Approach 3: Generalize PipelineBaseStack base class and inject pipeline configuration using config file

This approach is same to approach 2, but in here we don't configure pipeline options directly in a Stack class. All options are configured in an external json file such as config/app-config-xxx.json.

import * as base from '../../../lib/template/stack/devops/pipeline-base-stack';
import { AppContext } from '../../../lib/template/app-context';
import { Override } from '../../../lib/template/stack/base/base-stack';

import * as cicd from '../../../lib/template/construct/pattern/pipeline-simple-pattern';


export class Approach3PipelineStack extends base.PipelineBaseStack {
    private pipeline: cicd.PipelineSimplePattern;

    constructor(appContext: AppContext, stackConfig: any) {
        super(appContext, stackConfig);
    }

    @Override
    onPostConstructor(pipeline: cicd.PipelineSimplePattern): void {
        this.pipeline = pipeline;
    }

    @Override
    onPipelineName(): string {
        return this.stackConfig.PipelineName;
    }

    @Override
    onActionFlow(): cicd.ActionProps[] {
        return this.stackConfig.ActionFlow;
    }
}

Stack class implementation is very simple, and it can be reused by changing the config file only externally.
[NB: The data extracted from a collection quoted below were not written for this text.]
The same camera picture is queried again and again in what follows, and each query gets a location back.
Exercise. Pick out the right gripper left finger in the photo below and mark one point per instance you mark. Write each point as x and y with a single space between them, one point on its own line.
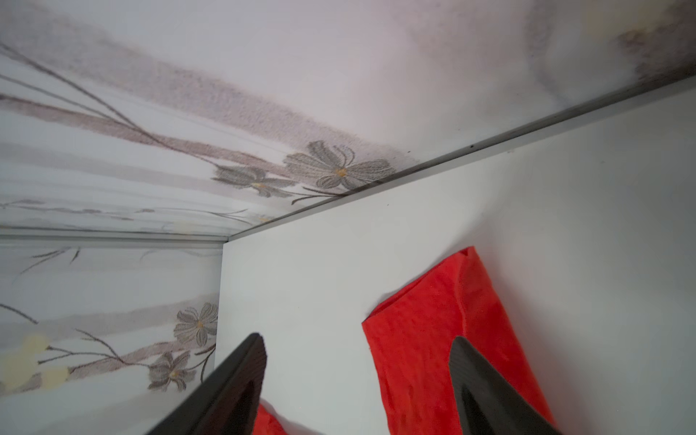
227 402

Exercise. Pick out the red t-shirt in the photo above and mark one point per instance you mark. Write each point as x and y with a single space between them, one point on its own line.
352 350

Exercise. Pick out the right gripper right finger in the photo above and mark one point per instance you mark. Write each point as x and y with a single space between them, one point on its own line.
486 402

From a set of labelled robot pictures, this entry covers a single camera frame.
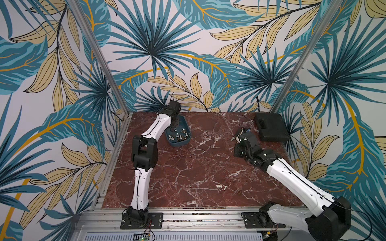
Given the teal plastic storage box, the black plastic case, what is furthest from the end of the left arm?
the black plastic case

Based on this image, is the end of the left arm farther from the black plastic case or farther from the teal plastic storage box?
the black plastic case

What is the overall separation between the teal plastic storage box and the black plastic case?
0.51m

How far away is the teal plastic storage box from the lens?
100 cm

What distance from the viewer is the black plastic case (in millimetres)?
1032
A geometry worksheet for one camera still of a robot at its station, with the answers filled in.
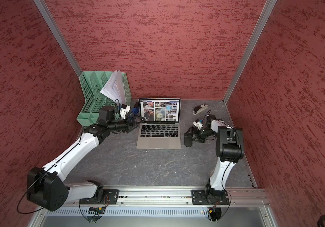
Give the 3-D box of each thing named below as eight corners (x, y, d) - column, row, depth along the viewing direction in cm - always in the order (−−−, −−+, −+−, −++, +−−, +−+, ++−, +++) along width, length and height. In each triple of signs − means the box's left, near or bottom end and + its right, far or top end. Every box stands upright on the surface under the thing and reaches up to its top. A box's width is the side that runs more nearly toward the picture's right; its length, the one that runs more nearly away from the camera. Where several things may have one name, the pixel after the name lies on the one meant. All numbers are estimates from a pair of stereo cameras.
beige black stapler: (194, 115, 113) (195, 112, 109) (191, 112, 115) (192, 108, 112) (206, 108, 118) (208, 104, 115) (203, 105, 121) (204, 101, 117)
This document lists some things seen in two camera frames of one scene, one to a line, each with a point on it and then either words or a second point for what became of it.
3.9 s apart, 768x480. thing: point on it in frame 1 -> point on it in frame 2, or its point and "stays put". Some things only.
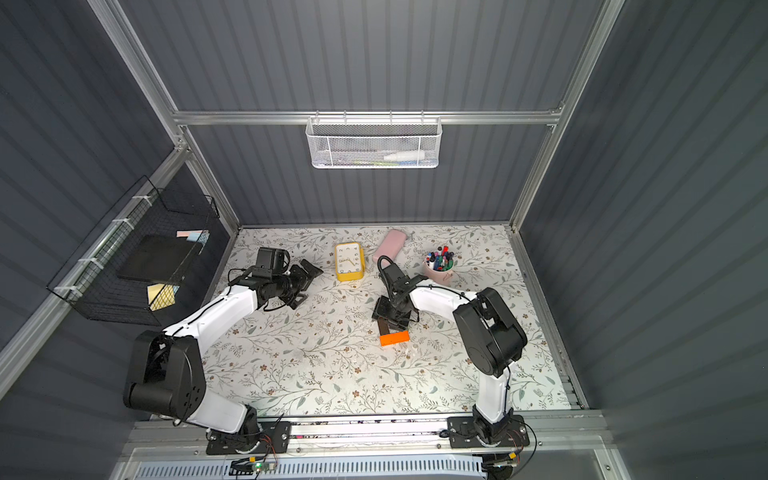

The json shown below is an example of a config file that is set externally and injected.

"Approach3Pipeline": {
    "Name": "Approach3PipelineStack",

    "PipelineName": "Approach3Pipeline",

    "ActionFlow": [
        {
            "Name": "GitClone",
            "Stage": "SourceStage",
            "Kind": "SourceCodeCommit",
            "Enable": true,

            "Detail": {
                "RepositoryName": "sample-repo",
                "BranchName": "release_cicd"
            }
        },
        {
            "Name": "DeployAllStacks",
            "Stage": "DevDeployStage",
            "Kind": "BuildCodeBuild",
            "Enable": true,
            "Detail": {
                "AppConfigFile": "config/app-config-sample1.json",
                "BuildDeployStacks": {
                    "StackNameList": ["Sample1Service1Stack"]
                }
            }
        }
    ]
}

The configuration shown above is injected from app-main.ts like this:

new Approach3PipelineStack(appContext, appContext.appConfig.Stack.Approach3Pipeline);

How to configure pipelines

A pipeline can be defined as a AcionFlow option, and which is a sequence of Actions. ActionFlow option must adhere to the following rules:

  • The first item of the ActionFlow must be a Source kind such as SourceCodeCommit or SourceS3Bucket
  • The ActionFlow must contain at least two items, that means Source Action kind + Other Action kinds

For detailed explanation, suppose we have 3 MSA service stacks and 1 pipeline stack like this:

export APP_CONFIG=config/app-config-sample2.json
cdk list

PipelineSample2-Sample2Service1Stack
PipelineSample2-Sample2Service2Stack
PipelineSample2-Sample2Service3Stack
PipelineSample2-Sample2PipelineStack

Depending on the dependencies of the stacks and the deployment strategy, we can think of a pipeline configuration by dividing it into four cases as follows. Full source code is ready in infra/stack/sample2/sample2-pipeline-stack.ts.

Case 1: Deploy all stacks in a single AWS CodeBuild project within a Stage

If the stacks are tightly dependent on each other and of cource deployment lifecycle is same, this approach is suitable. The following settings will deploy three stacks sequentially in one AWS CodeBuild project in one Stage.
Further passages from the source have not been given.